Ses adeptes sont pour la plupart des corps brisés — victimes des tortures du baron, anciens bourreaux rattrapés par leur conscience, ex-forçats cherchant expiation. Ensemble, ils forment un cortège de pénitents : hommes et femmes aux vêtements lacérés, qui marchent, jeûnent et se pénètrent de rituels violents pour prouver leur foi. Immolations rituelles, scarifications et flagellations scandent leurs offices ; leurs chants, autant supplications que menaces, glacent les rues où ils passent.

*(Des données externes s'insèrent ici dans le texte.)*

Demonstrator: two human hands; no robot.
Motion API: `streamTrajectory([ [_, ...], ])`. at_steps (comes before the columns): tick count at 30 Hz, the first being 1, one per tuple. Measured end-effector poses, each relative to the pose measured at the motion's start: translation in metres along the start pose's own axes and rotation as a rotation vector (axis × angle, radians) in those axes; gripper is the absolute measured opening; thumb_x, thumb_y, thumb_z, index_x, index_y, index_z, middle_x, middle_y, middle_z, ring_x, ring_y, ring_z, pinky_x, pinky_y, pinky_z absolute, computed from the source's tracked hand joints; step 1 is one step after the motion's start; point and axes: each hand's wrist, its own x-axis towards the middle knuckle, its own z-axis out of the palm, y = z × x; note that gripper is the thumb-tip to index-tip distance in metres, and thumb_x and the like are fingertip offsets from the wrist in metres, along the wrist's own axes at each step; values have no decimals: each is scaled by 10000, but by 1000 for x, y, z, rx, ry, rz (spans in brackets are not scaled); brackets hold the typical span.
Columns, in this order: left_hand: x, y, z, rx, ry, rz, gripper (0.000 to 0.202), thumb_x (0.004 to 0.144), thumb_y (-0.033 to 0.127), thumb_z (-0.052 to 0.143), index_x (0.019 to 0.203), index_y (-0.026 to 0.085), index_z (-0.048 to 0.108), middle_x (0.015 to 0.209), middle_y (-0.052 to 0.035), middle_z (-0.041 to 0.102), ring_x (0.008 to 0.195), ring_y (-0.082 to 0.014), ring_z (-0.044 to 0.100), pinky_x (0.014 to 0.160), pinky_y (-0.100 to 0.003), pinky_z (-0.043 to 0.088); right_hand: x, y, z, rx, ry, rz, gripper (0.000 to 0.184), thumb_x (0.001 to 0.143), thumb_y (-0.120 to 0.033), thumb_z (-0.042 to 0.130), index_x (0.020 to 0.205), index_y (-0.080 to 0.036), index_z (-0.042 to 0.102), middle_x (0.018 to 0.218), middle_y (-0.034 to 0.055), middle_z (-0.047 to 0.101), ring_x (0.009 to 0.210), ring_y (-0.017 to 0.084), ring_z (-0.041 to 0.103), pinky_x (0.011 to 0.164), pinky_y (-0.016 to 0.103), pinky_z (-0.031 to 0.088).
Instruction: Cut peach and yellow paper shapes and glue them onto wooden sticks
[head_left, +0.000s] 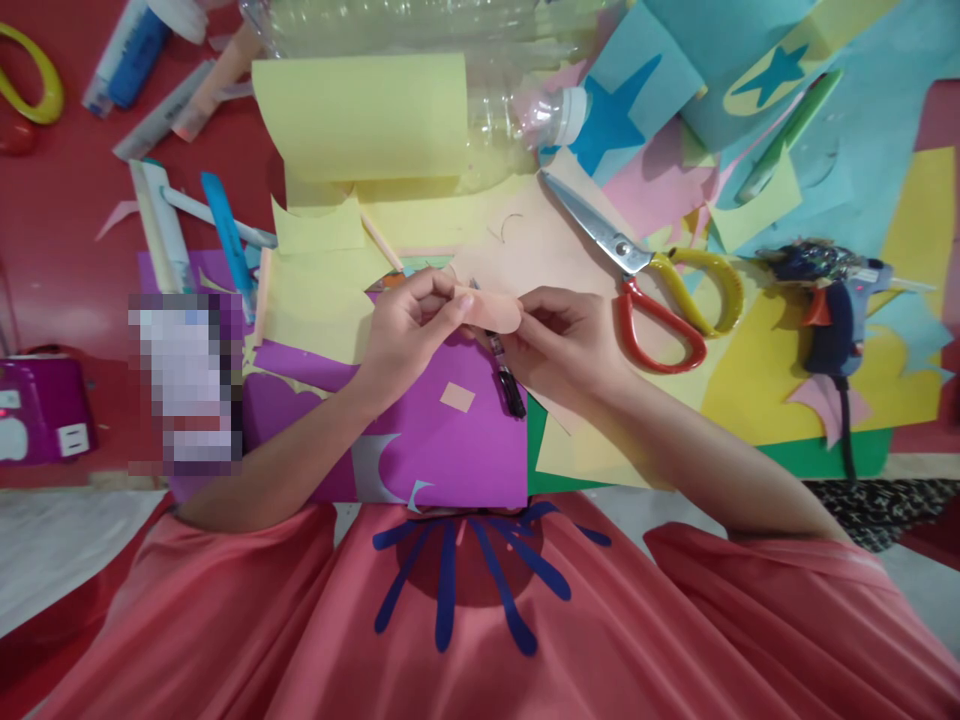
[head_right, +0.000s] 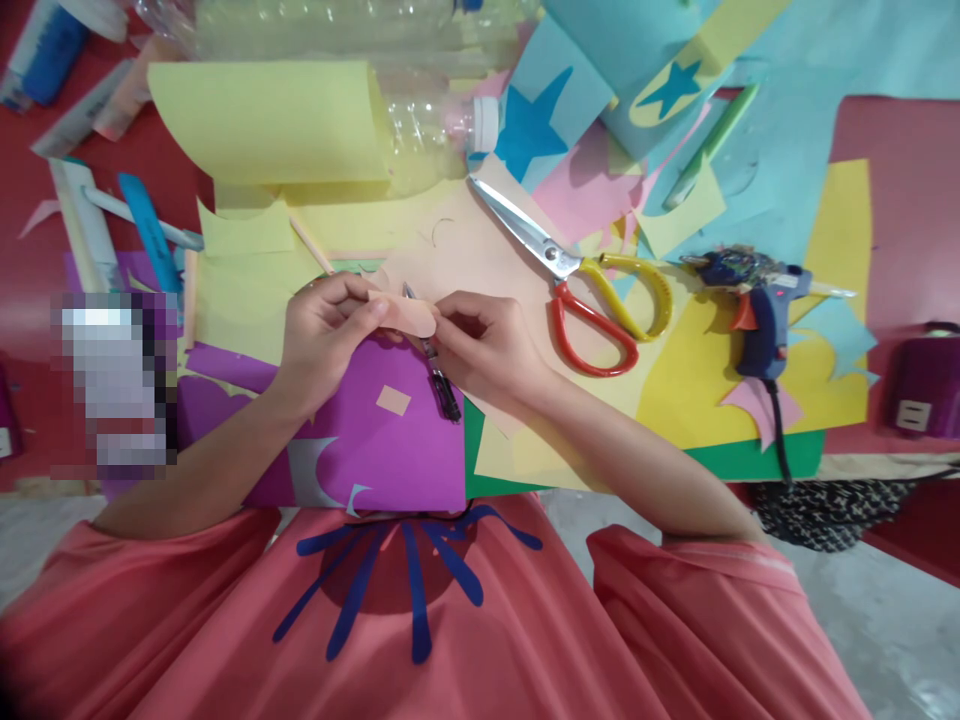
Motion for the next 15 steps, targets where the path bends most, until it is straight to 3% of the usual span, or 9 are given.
streamTrajectory([
  [6, 0, 1, 0, 6, 2, 16, 352, 804, 504, 675, 687, 203, 533, 589, 39, 611, 533, -88, 572, 519, -201, 467, 1, -7, -2, -55, -47, 2, 243, 839, -340, 650, 688, -149, 648, 611, -17, 607, 558, 73, 498, 516, 226, 361],
  [11, 0, 2, 0, 30, -39, 11, 338, 809, 485, 663, 689, 201, 523, 581, 43, 551, 533, -83, 525, 501, -202, 416, 1, -6, -5, -1, -134, -76, 415, 893, -516, 544, 679, -164, 593, 600, -19, 540, 567, 88, 471, 526, 246, 353],
  [15, -1, 3, 2, 40, -61, 18, 332, 813, 479, 647, 686, 203, 514, 583, 46, 512, 527, -79, 487, 502, -207, 397, 1, -4, -4, -153, -132, -72, 328, 891, -440, 568, 710, -168, 587, 593, -29, 538, 529, 76, 434, 487, 228, 322],
])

Même les soldats endurcis détournent le regard à leur approche : il y a dans leur ferveur quelque chose de contagieux et d’effrayant — une promesse de purification terrible. Derrière la chef, que l’on nomme la « Mère des Cendres » ou la « Vierge », la secte mêle misère, foi et soif de sens. Pour certains, elle est salutaire ; pour beaucoup, seulement une plaie qui ne guérit pas.
Objectifs et buts :
Leur dessein se lit rarement en mots clairs : il est fait de supplication, d’atonement et d’un appel à la purification par la douleur. Seuls ceux qui entendent les cris comme paroles sacrées prétendent en saisir le sens. Pour les autres, les Enfants restent un mystère — et un avertissement vivant des prix payés par les âmes du Rocher.